Get your RAC teams ready now, because the medical record requests alone can bury you.
That's the message I took from the Healthcare Financial Management Association's ANI conference in Seattle.
The Tenet Experience
The session presented by Tenet Healthcare included a brief overview of the RAC program. Following that was an outline of Tenet's response to RAC requests and audits. Tenet chose to have patient financial services be the division responsible for responding to the RACs, including coordination with clinical and non-clinical staff.
Fortunately for Tenet, all of its facilities have an installed EMR. Issues did arise from some requested records that predated the EMR system, but the local HIM departments seemed capable of handling them manually. PFS also was responsible for involving CM/UR with issues involving incomplete records or record reviews, for determining any rebilling possible and for coordinating efforts to make reports available throughout the system.
Each hospital was tasked with supplying complete support for its PFS department, including the services of a hospital-based RAC task force made up of representatives of HIM, coding, DPS, HCO, finance, CMO, CM/UR and of course PFS. The hospitals also were responsible for providing education for physicians and their practices.
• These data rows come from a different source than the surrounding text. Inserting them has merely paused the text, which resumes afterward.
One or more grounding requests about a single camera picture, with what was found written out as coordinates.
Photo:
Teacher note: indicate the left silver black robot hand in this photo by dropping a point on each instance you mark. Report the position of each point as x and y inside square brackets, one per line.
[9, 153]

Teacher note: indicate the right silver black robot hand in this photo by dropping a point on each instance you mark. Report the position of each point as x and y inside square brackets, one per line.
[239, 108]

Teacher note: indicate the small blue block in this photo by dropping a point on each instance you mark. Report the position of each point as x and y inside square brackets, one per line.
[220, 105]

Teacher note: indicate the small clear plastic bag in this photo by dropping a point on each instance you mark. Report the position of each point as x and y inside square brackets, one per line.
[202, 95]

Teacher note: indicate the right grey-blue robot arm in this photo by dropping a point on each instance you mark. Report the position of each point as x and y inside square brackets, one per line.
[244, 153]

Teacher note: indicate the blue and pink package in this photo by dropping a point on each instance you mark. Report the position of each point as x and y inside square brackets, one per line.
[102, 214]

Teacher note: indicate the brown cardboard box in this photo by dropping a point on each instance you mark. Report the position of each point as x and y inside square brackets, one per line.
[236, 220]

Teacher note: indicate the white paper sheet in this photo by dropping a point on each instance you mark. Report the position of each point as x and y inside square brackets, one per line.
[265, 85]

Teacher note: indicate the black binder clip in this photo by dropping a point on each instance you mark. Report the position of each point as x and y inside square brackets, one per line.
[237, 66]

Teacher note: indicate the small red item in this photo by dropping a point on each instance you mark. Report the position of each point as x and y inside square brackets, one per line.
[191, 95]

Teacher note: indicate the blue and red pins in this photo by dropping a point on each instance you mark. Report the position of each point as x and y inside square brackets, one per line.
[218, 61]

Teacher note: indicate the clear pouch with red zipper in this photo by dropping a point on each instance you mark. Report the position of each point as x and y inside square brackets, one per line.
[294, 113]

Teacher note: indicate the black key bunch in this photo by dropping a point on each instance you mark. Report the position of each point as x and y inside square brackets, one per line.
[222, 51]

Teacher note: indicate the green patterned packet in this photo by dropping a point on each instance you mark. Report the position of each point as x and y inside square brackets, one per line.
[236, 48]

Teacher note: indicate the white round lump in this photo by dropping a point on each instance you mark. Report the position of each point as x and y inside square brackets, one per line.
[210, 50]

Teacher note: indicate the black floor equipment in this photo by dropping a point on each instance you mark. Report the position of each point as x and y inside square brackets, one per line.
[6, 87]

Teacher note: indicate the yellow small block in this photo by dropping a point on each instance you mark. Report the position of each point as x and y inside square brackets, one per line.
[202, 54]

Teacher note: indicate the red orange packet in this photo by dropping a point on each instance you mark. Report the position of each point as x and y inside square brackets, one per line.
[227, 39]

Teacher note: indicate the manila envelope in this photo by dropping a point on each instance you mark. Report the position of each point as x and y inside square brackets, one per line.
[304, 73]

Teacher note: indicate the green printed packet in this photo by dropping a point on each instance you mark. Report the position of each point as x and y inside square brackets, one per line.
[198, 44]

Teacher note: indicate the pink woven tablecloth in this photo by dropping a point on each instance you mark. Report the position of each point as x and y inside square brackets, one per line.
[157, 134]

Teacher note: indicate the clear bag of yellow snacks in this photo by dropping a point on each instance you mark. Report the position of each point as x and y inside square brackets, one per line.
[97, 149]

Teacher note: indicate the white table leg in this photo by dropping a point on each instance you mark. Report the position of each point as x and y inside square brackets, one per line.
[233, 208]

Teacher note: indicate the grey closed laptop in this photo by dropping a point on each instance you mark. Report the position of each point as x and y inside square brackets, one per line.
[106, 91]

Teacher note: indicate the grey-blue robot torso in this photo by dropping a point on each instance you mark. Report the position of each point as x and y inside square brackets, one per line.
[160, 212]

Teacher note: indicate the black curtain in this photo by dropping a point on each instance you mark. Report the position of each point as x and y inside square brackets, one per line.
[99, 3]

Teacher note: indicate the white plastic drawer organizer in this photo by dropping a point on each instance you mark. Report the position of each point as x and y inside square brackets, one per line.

Tenet used several multi-disciplinary teams at each site to support all this activity. Their titles are fairly self-explanatory, and included the following:
- Corporate RAC Steering Committee
- Hospital-based RAC Task Force
- Medical Record Provision Workgroup
- PFS Workflow Team
- PFS Medicare RAC Tracking & Reporting Team
RAC Tracking
Perhaps the most useful details in the presentation concerned the data the company tracked during the RAC process.
Demographics Tracked:
- Facility
- RAC audit letter ID#
- Account No.
- Patient name
- Medical record No.
- HIC No.
- Admit & discharge dates
- Total charges
- DRG assigned
- PxDx (frankly, we also would suggest all secondary Dx & ICD codes be tracked)
- Admit/attending physician
- LOS
RAC Request Data Tracked:
- RAC firm name
- Date of RAC record request letter
- Date requested records due to RAC
- Date records sent to RAC
- Date records received by RAC
- Method of record delivery (with tracking number & status)
- Type & page/file count of records sent to RAC
- Copy/duplication cost of records sent
- Delivery cost of records sent
- Hospital invoice
- Date of RAC review result letters
- Date of RAC demand letters
- Date RAC demand letters received
Dynamic RAC Data Tracked: (Audit Category)
- Request for records
- Payment correct (result of review was negative for errors)
- Underpayments (just a number count with a running total in dollars)
- Overpayments by type
- Not medically necessary, service (service deemed not necessary)
- Not medically necessary, setting (setting: OP billed as IP)
- Discharge status conflict
- Accounts not combined
- Incorrect units charged
We would advise perhaps adding more types of overpayments, such as those rendered due to various types of coding errors, and in particular those cited as being "not medically necessary due to lack of documentation."
If all that data and the need to track it accurately don't make you dizzy, then I don't know what will (perhaps you should be writing articles about RAC tracking?)